Кто такие эти гибнущие в море мигранты? СМИ и политики рассматривают эти трагедии с точки зрения геополитики, статистики, юриспруденции и гуманизма. Одержимое самыми разными иллюзиями и заблуждениями гражданское общество разрывается между желанием приютить, страхом наплыва приезжих, а иногда и просто ненавистью. Незнание порождает самые резкие чувства и самое осторожное поведение. Если Европа не сводится к ностальгии по покойным страстям, ей нужно почерпнуть силы в собственной культуре, чтобы взглянуть на себя, понять себя, обрести вдохновение. Более двух тысячелетий тому назад Вергилий описал в «Энеиде» трагедию побежденных троянцев.
Эти люди уже тогда бежали от расправы. По улицам Трои реками текла кровь, заливая дворцы и храмы. Греки убивали сыновей на глазах отцов... Ужас и насилие так и не перестали быть частью человеческой истории. Более того, они по-прежнему остаются ее движущей силой. Разве можно не понять этих людей, которые сегодня мечтают о собственной Италии? Они тоже пересекают Средиземное море. Как Эней, неся на плечах отца и держа за руку сына.

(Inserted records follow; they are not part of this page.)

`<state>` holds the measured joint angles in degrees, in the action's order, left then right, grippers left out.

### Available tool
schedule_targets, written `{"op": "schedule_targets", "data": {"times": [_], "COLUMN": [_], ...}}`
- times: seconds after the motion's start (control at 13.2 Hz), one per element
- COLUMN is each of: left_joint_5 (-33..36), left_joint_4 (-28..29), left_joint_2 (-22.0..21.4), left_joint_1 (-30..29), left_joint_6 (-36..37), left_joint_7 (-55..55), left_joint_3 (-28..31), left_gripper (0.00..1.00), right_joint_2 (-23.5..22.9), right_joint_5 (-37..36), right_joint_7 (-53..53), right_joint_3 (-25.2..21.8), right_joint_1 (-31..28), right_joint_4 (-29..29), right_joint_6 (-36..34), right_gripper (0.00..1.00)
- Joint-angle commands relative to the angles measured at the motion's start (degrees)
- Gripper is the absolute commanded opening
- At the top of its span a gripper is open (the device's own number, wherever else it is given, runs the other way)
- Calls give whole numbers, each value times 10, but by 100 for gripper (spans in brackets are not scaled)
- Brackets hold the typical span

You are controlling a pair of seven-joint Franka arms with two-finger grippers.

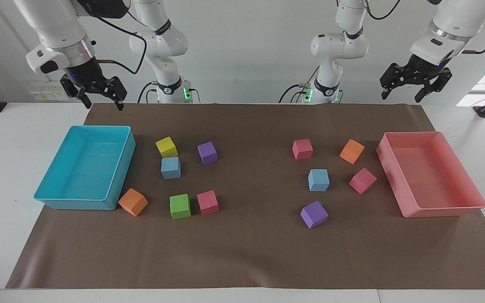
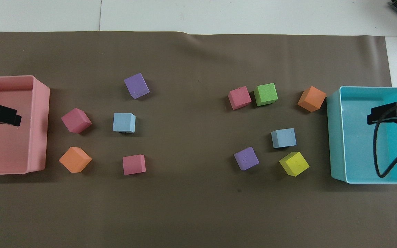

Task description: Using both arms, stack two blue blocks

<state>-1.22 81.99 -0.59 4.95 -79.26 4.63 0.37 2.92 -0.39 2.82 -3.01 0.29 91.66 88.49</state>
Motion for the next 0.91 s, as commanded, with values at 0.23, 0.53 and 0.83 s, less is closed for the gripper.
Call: {"op": "schedule_targets", "data": {"times": [0.23,0.53,0.83], "left_joint_5": [6,6,6], "left_joint_4": [8,8,8], "left_joint_2": [-13,-13,-13], "left_joint_1": [-6,-6,-6], "left_joint_6": [17,13,13], "left_joint_7": [-5,-5,-5], "left_joint_3": [-5,-3,-3], "left_gripper": [100,100,100], "right_joint_2": [12,12,13], "right_joint_5": [1,4,-6], "right_joint_7": [-9,-9,-10], "right_joint_3": [0,0,-1], "right_joint_1": [-7,-6,-6], "right_joint_4": [17,17,16], "right_joint_6": [13,13,8], "right_gripper": [100,100,100]}}
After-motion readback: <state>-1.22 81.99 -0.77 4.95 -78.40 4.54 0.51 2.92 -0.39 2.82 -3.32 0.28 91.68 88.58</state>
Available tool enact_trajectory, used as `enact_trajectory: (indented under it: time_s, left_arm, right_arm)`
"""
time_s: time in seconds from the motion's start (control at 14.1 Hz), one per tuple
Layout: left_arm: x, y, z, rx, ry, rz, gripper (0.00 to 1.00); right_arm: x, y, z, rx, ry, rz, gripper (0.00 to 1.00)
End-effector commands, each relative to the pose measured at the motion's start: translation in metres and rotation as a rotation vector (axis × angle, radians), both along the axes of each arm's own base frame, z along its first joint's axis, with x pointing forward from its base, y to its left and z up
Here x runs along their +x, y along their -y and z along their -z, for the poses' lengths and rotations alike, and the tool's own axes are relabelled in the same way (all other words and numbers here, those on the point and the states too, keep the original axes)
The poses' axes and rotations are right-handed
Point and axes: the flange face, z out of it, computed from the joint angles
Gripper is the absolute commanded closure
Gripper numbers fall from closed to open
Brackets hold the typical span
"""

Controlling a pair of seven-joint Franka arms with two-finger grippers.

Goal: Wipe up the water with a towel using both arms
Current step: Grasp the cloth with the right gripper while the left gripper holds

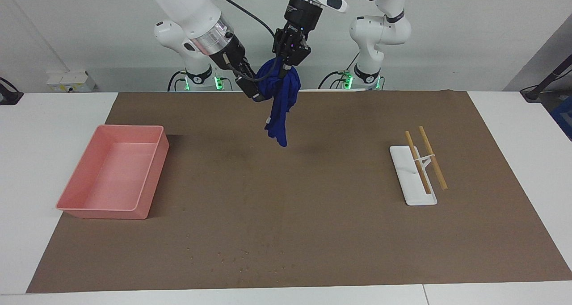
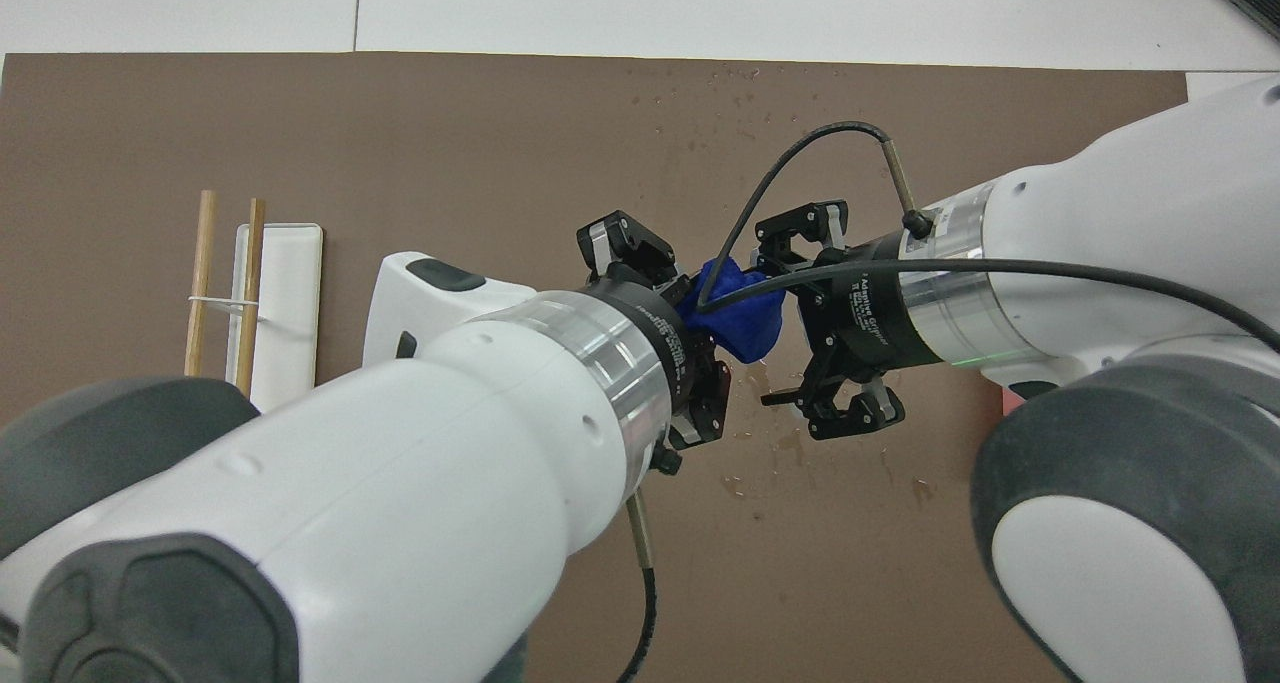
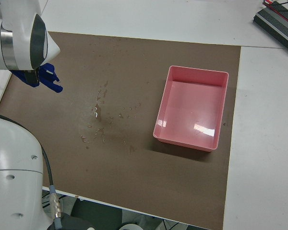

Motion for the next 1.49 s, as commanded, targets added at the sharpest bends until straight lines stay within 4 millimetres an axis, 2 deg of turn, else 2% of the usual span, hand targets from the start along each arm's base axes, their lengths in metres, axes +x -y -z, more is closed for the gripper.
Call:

Но ведь судьба современных мигрантов еще печальнее, чем у троянцев. Они познали ужасы в Ливии, Сирии и Африке, но у них нет тех возможностей, которые были даны героям Вергилия в снах и прозрениях. Без способных реализовать их мечты лидеров у них нет видения будущего. Их ведут вперед «проводники», которые лишь еще больше тянут из них соки. Море же — это лишь новое продолжение ужасов. Они выходят в него без карт, документов и надежды.
Как тут не вспомнить о Вергилии? Когда Эней с товарищами приезжают в Карфаген, в одном из дворцов их внимание привлекает мраморный барельеф. Они с удивлением обнаруживают запечатленную в камне историю их злоключений. Так далеко от Трои, в чужой стране кого-то волновала их судьба. «Lacrimae sunt rerum (Есть слезы для бед, есть слезы для чужих бед)», — писал Вергилий. Это должно послужить нам напоминанием о том, что первый признак человечности — это готовность оплакать участь других. Скорбь в данном случае — не просто мимолетное сочувствие, а признание ценности жизней других.